● EXERCISE PROMPT:
From the entries that follow, reproduce exactly and only the lines from the line with "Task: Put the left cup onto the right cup" to the line with "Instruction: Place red", endpoints included.

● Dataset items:

Segment Open

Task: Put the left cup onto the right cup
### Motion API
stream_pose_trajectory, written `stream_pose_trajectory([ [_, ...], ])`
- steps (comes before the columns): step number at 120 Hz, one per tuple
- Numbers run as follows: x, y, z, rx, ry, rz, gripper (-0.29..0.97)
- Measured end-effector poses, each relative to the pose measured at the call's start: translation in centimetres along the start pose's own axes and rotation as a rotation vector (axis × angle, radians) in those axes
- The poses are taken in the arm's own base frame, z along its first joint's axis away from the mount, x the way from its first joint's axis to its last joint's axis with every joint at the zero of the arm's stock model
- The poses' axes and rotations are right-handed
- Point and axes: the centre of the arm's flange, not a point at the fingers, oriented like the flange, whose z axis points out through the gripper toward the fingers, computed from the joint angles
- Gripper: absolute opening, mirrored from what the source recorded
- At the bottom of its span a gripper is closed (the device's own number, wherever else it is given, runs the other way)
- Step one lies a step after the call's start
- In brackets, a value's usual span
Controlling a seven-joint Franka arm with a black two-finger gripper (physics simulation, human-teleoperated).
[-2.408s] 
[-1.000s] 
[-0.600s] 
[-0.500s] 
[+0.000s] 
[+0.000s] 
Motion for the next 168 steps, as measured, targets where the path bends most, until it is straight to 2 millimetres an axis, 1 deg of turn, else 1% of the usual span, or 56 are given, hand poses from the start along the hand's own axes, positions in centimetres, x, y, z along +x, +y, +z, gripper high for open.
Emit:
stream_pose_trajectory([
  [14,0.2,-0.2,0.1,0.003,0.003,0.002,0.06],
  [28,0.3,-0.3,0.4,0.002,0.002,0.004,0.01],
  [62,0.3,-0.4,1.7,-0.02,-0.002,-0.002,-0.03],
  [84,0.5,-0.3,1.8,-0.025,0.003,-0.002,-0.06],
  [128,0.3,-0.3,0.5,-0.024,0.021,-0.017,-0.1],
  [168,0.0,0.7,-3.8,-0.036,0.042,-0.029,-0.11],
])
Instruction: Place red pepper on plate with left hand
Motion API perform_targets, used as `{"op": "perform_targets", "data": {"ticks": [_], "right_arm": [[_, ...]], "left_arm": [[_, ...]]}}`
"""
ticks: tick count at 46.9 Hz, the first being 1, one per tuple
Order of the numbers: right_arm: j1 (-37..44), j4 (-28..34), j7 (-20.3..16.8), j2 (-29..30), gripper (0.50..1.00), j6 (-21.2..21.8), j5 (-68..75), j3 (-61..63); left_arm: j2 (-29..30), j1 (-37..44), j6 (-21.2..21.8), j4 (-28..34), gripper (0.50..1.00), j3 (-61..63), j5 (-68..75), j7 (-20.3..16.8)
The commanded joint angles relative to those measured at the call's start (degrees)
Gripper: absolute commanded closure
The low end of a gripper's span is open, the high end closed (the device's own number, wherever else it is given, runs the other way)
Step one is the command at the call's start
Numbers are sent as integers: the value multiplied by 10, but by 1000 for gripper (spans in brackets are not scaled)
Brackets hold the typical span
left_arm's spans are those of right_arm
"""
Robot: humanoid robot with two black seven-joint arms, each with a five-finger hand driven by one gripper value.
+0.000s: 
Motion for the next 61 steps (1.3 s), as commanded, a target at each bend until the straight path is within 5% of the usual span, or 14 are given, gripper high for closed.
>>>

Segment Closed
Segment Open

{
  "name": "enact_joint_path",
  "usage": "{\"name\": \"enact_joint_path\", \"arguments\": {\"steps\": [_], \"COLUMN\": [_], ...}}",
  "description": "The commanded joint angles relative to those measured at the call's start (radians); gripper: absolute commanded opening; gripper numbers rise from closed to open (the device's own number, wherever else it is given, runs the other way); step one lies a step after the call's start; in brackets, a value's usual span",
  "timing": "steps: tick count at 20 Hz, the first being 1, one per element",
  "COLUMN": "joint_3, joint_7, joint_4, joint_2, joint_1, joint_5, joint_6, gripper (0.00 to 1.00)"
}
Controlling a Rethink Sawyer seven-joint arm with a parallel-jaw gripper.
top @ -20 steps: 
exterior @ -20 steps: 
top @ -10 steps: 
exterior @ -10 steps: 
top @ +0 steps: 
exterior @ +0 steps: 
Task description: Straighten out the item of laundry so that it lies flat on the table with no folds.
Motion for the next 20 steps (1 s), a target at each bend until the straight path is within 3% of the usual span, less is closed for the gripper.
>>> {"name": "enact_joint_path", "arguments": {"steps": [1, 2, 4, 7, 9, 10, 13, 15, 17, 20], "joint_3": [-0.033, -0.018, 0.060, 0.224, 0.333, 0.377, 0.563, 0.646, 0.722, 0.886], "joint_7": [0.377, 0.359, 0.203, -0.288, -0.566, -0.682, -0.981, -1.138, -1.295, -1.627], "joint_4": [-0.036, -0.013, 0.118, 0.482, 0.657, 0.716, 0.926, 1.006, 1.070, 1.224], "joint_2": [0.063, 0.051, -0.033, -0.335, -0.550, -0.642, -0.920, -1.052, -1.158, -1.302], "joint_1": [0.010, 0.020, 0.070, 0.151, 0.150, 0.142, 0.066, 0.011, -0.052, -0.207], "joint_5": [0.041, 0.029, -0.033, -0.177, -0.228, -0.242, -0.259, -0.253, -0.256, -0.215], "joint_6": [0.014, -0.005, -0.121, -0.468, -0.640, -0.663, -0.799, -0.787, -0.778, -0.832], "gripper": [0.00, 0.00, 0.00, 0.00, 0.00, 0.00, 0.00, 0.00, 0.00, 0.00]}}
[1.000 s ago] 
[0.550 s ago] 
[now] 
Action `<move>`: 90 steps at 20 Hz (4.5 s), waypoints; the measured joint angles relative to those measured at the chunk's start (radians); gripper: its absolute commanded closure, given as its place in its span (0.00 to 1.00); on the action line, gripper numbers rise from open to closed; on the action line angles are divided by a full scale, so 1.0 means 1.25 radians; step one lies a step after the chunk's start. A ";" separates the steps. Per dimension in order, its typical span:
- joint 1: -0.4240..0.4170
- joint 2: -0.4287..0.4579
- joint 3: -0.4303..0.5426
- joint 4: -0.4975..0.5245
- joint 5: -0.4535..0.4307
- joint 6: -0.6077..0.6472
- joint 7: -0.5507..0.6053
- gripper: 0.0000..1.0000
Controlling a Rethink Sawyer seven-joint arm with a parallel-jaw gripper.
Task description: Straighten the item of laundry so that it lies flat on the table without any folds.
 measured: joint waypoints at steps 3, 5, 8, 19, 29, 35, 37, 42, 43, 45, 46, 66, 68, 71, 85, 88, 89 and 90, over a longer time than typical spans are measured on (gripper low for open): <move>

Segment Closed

● REPLY TO THE TASK:
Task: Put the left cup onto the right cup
### Motion API
stream_pose_trajectory, written `stream_pose_trajectory([ [_, ...], ])`
- steps (comes before the columns): step number at 120 Hz, one per tuple
- Numbers run as follows: x, y, z, rx, ry, rz, gripper (-0.29..0.97)
- Measured end-effector poses, each relative to the pose measured at the call's start: translation in centimetres along the start pose's own axes and rotation as a rotation vector (axis × angle, radians) in those axes
- The poses are taken in the arm's own base frame, z along its first joint's axis away from the mount, x the way from its first joint's axis to its last joint's axis with every joint at the zero of the arm's stock model
- The poses' axes and rotations are right-handed
- Point and axes: the centre of the arm's flange, not a point at the fingers, oriented like the flange, whose z axis points out through the gripper toward the fingers, computed from the joint angles
- Gripper: absolute opening, mirrored from what the source recorded
- At the bottom of its span a gripper is closed (the device's own number, wherever else it is given, runs the other way)
- Step one lies a step after the call's start
- In brackets, a value's usual span
Controlling a seven-joint Franka arm with a black two-finger gripper (physics simulation, human-teleoperated).
[-2.408s] 
[-1.000s] 
[-0.600s] 
[-0.500s] 
[+0.000s] 
[+0.000s] 
Motion for the next 168 steps, as measured, targets where the path bends most, until it is straight to 2 millimetres an axis, 1 deg of turn, else 1% of the usual span, or 56 are given, hand poses from the start along the hand's own axes, positions in centimetres, x, y, z along +x, +y, +z, gripper high for open.
Emit:
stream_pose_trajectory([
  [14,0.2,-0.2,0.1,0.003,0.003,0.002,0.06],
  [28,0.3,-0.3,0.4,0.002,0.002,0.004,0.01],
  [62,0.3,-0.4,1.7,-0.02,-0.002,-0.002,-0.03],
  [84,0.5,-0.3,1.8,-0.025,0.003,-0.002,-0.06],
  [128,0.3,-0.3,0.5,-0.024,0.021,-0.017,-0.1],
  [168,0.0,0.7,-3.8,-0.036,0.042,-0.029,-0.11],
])
Instruction: Place red pepper on plate with left hand

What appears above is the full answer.